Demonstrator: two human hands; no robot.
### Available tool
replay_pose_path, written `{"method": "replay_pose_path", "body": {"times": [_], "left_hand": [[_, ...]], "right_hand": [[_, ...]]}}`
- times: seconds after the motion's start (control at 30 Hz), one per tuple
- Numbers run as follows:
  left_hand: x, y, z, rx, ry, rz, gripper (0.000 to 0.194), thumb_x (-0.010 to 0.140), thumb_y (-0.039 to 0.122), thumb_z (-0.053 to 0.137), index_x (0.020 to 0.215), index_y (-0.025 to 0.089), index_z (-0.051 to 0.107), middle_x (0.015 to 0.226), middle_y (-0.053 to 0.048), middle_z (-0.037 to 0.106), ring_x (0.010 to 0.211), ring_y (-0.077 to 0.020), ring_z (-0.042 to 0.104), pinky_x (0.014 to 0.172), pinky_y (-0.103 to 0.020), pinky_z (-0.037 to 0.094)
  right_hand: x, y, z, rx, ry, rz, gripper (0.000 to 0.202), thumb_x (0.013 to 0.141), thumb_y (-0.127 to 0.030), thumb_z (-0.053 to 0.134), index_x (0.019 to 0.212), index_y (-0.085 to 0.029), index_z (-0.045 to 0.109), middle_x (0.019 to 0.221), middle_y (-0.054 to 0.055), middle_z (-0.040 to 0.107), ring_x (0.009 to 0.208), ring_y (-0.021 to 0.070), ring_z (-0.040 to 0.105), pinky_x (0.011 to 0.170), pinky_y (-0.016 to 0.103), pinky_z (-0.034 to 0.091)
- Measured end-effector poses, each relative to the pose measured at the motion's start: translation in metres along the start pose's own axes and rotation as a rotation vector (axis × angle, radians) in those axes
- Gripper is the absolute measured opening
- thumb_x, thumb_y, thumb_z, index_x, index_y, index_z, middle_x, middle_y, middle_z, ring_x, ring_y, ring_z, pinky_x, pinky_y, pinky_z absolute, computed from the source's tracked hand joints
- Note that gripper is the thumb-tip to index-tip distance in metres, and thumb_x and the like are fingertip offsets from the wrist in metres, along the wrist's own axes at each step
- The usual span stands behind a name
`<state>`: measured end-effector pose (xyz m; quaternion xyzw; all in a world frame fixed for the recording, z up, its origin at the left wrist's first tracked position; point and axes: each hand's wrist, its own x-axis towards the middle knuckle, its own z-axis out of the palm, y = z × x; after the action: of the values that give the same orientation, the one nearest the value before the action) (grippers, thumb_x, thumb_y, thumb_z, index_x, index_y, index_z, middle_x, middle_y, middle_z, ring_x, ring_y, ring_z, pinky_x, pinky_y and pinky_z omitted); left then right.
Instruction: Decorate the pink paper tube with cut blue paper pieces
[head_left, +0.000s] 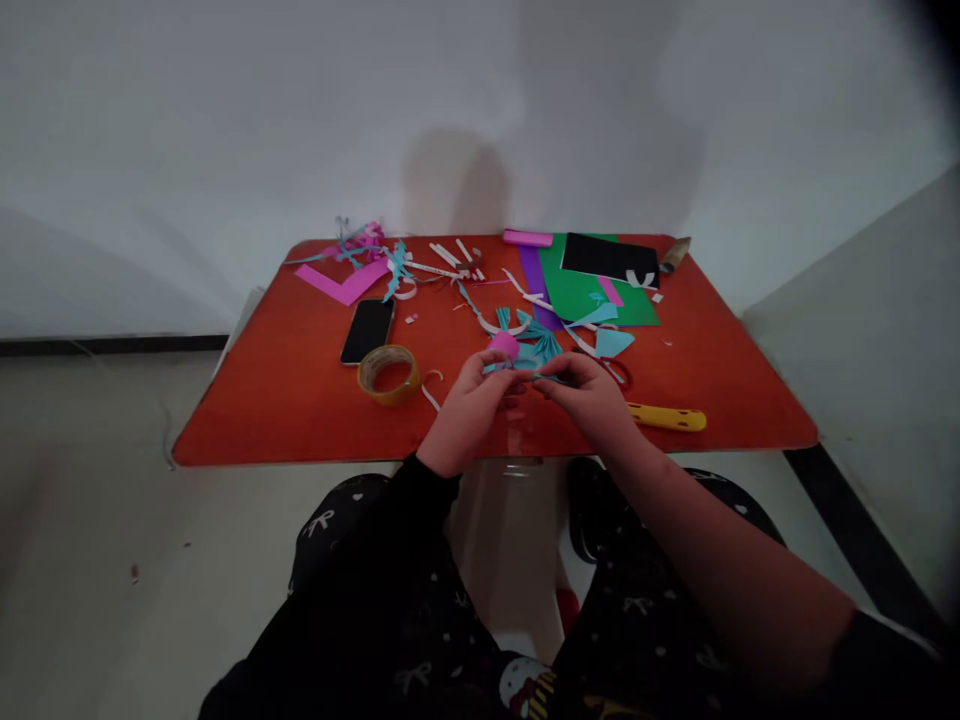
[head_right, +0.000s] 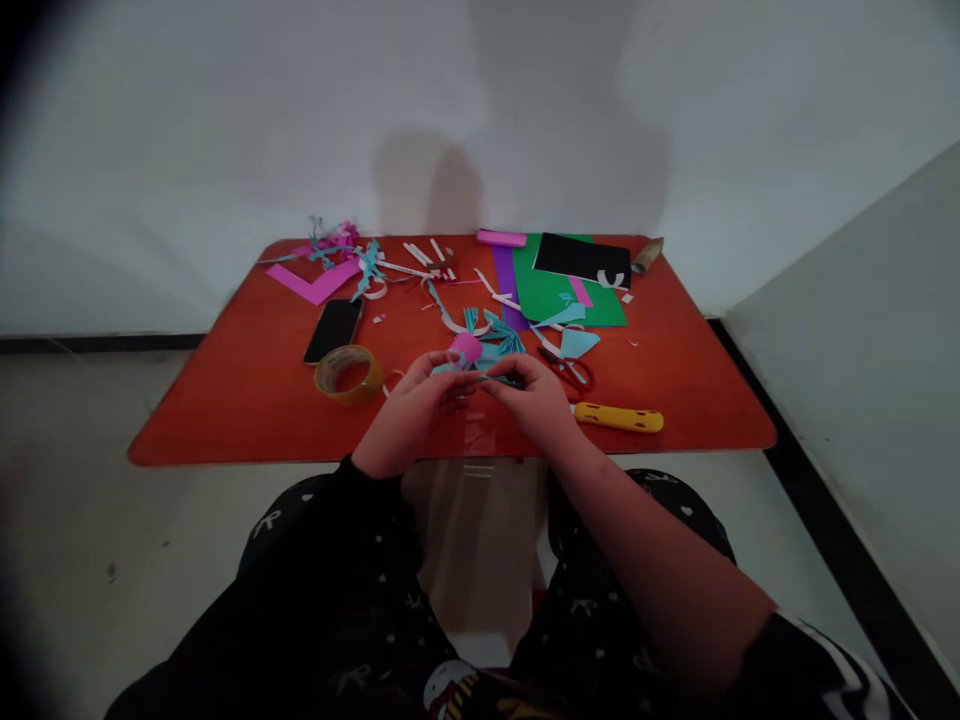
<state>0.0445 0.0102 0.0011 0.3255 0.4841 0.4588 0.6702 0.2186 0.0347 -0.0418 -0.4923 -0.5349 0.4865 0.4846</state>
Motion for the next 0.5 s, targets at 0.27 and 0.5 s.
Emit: {"method": "replay_pose_path", "body": {"times": [0.27,0.5], "left_hand": [[0.0017,-0.0042,-0.0009,0.069,-0.030,0.085,0.032,0.092,0.034,0.066,0.118,0.021,0.053,0.111,-0.008,0.077,0.100,-0.0168,0.071,0.092,-0.033,0.053],[0.0071,-0.0085,-0.0031,0.082,-0.062,0.152,0.025,0.085,0.034,0.070,0.103,0.021,0.060,0.113,-0.007,0.075,0.104,-0.0179,0.069,0.095,-0.034,0.051]], "right_hand": [[0.0016,-0.0012,-0.0014,0.046,0.027,0.078,0.028,0.068,-0.041,0.085,0.079,-0.020,0.069,0.074,-0.001,0.067,0.070,0.0150,0.058,0.068,0.031,0.045],[0.0006,-0.0041,0.0000,0.080,-0.003,0.109,0.027,0.069,-0.041,0.085,0.077,-0.020,0.068,0.072,-0.002,0.066,0.067,0.0136,0.056,0.067,0.029,0.046]]}}
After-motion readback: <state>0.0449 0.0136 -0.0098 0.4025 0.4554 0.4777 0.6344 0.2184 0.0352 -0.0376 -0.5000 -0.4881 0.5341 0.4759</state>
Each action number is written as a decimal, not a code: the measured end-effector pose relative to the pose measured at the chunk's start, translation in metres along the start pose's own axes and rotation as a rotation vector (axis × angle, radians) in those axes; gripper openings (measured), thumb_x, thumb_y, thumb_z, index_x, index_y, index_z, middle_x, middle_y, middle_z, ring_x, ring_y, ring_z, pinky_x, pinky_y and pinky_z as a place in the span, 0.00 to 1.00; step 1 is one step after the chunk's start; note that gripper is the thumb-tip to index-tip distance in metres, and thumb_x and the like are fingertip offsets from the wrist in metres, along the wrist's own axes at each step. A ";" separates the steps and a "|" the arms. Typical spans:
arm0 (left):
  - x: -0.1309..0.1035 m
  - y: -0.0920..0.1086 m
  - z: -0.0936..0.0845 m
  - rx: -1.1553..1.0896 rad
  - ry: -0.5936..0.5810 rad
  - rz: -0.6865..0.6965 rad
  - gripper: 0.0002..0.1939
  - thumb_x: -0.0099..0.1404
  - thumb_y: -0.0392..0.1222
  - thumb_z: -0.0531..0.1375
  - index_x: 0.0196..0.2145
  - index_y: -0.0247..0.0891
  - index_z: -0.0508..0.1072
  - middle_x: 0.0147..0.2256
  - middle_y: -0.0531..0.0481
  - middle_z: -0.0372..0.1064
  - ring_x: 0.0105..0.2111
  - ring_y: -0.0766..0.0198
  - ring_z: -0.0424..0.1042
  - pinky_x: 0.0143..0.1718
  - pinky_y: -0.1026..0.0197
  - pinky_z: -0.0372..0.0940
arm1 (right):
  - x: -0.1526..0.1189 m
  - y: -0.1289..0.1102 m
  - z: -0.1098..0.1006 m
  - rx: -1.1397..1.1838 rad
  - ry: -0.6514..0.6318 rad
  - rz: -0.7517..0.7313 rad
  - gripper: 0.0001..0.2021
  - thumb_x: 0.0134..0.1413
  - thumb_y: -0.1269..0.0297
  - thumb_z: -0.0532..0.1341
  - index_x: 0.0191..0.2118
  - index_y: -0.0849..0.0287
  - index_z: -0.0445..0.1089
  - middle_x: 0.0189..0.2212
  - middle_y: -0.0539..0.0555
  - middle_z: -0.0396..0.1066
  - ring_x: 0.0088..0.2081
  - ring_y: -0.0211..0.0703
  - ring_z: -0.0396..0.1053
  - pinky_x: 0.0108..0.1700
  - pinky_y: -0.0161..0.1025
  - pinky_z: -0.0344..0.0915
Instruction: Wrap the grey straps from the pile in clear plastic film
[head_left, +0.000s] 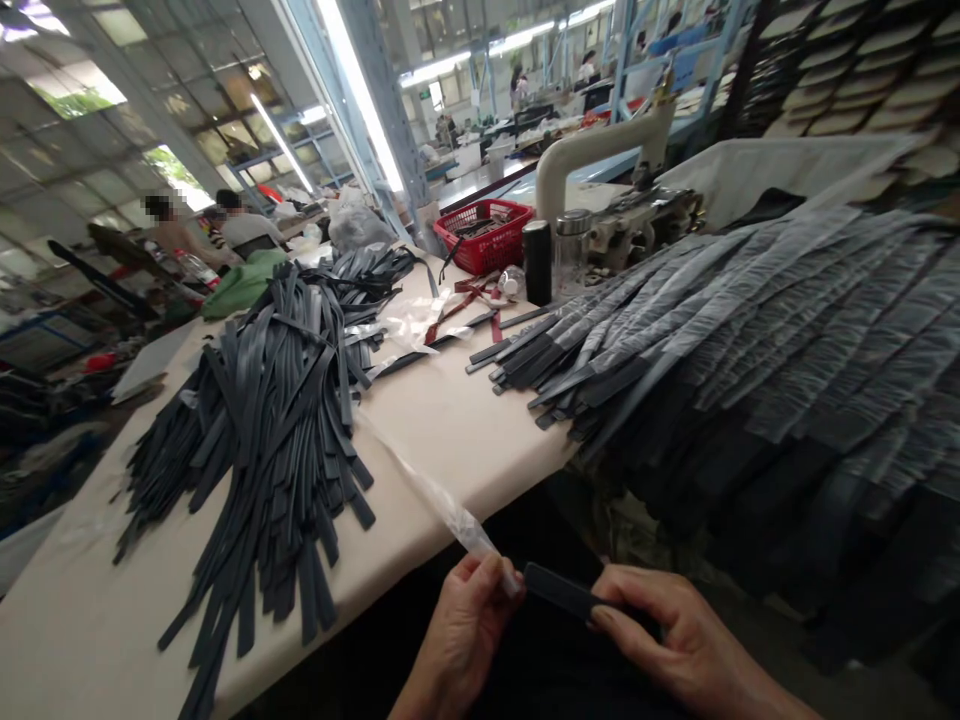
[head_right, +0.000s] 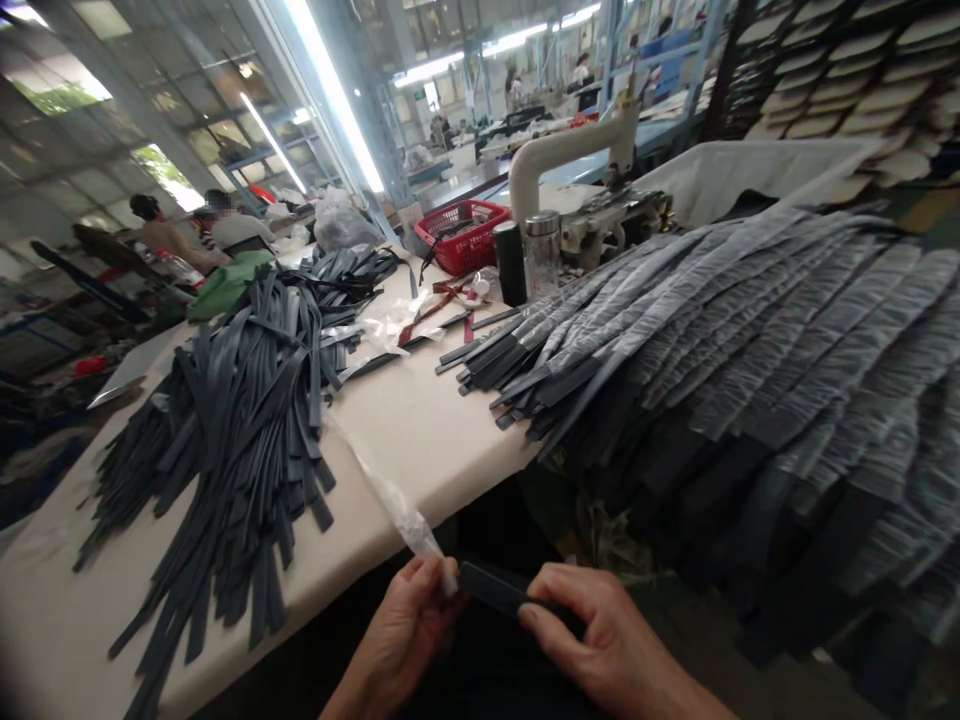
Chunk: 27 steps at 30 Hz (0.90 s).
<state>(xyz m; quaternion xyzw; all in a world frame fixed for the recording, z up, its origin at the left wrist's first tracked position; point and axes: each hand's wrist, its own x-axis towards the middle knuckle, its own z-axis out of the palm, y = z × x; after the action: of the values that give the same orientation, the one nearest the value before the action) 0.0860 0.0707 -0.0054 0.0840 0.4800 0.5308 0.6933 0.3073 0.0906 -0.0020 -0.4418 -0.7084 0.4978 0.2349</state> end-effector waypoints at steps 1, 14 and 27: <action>0.001 -0.003 0.000 -0.014 0.012 0.005 0.17 0.48 0.45 0.76 0.26 0.32 0.74 0.26 0.51 0.70 0.28 0.67 0.70 0.38 0.62 0.71 | -0.002 0.002 0.000 -0.007 -0.002 0.007 0.18 0.61 0.53 0.54 0.26 0.59 0.66 0.23 0.51 0.68 0.26 0.40 0.65 0.31 0.36 0.59; 0.002 -0.015 0.003 -0.026 0.090 0.037 0.15 0.51 0.46 0.74 0.29 0.33 0.77 0.29 0.49 0.74 0.31 0.64 0.74 0.37 0.63 0.72 | -0.004 0.007 0.002 0.009 -0.095 0.016 0.13 0.58 0.59 0.56 0.25 0.59 0.65 0.23 0.50 0.67 0.27 0.38 0.64 0.30 0.34 0.56; 0.006 -0.012 -0.002 0.064 0.073 0.071 0.14 0.52 0.44 0.74 0.31 0.32 0.78 0.32 0.47 0.75 0.34 0.65 0.72 0.43 0.63 0.69 | 0.010 0.002 0.008 -0.033 -0.032 0.073 0.14 0.58 0.58 0.55 0.24 0.59 0.65 0.22 0.50 0.66 0.26 0.38 0.63 0.29 0.35 0.54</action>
<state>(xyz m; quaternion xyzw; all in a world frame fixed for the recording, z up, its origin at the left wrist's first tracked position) 0.0922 0.0692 -0.0175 0.1038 0.5182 0.5423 0.6532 0.2969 0.0953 -0.0086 -0.4631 -0.7037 0.5012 0.1981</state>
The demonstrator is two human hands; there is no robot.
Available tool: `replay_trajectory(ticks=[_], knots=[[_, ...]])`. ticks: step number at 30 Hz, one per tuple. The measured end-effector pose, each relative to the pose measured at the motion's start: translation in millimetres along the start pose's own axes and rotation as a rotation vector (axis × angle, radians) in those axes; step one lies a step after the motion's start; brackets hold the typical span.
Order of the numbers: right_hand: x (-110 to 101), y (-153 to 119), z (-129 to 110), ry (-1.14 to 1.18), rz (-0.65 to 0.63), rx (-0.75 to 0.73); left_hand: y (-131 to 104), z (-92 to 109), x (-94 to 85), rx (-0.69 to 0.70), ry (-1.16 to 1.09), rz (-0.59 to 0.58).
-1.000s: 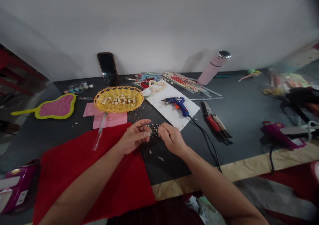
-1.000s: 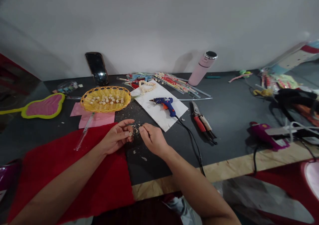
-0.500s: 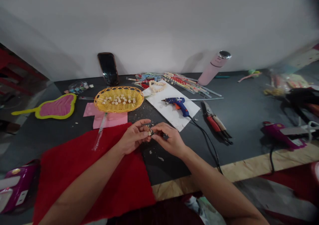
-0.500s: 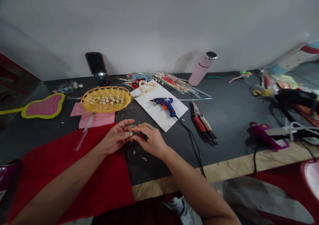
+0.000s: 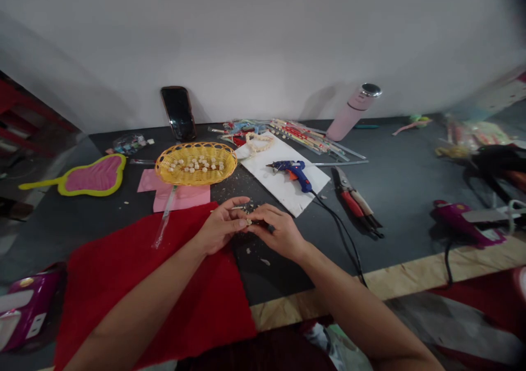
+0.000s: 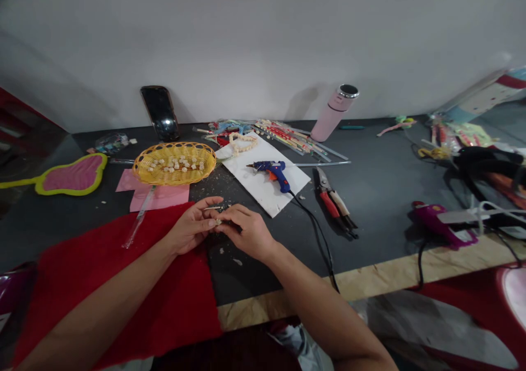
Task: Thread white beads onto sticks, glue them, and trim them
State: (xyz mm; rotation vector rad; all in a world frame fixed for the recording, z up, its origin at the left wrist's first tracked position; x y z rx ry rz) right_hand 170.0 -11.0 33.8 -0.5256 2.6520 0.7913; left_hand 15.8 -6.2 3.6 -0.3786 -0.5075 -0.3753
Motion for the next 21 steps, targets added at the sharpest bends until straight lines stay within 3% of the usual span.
replay_trajectory(ticks=[21], knots=[[6.4,-0.7,2.9,-0.002,0.025,-0.015,-0.6,0.6,-3.1,-0.005,0.041,0.029]])
Point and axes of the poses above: each hand's wrist, its own y-axis towards the middle knuckle, its own x-axis out of the palm, z = x × y, the point moved 3 cm from there along y, towards the middle knuckle, and after that the axes turned 4 degrees about y, right-handed, at the moved point
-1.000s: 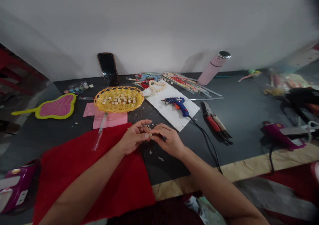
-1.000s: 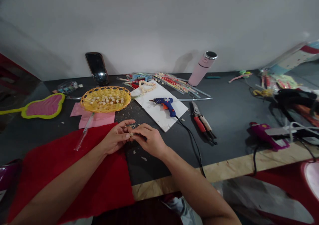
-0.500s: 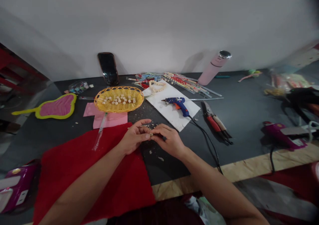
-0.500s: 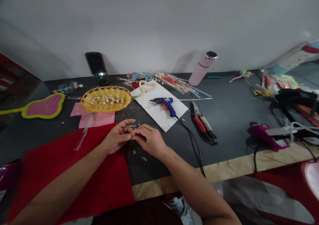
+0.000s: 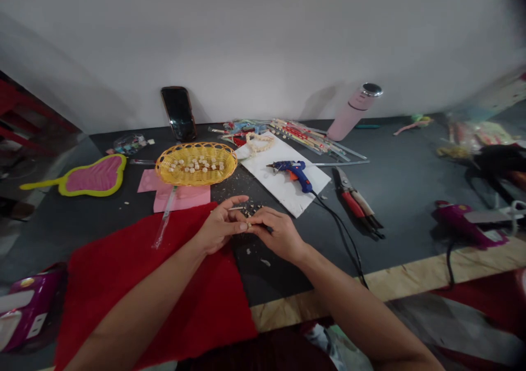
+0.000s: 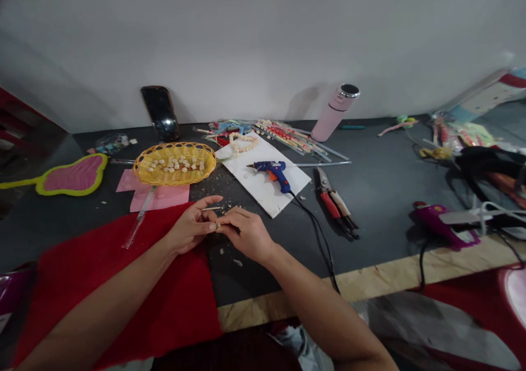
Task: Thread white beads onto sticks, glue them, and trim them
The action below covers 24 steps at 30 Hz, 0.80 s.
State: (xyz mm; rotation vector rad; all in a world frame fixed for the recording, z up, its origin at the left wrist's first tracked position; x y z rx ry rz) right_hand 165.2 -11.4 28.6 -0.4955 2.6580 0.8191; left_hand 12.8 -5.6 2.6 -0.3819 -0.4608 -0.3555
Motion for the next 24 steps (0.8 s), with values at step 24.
replay_trajectory(ticks=[24], knots=[[-1.3,1.2,0.2,0.028,-0.024,0.016,2.3,-1.0,0.2,0.014,-0.041,-0.004]])
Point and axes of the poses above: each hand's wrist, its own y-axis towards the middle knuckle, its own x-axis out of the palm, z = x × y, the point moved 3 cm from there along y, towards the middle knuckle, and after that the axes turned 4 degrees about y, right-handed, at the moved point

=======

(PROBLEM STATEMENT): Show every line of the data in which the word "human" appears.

(OUTPUT FOR THIS TASK):
Demonstrator: two human hands; no robot.
The demonstrator is two human hands; there is no robot.

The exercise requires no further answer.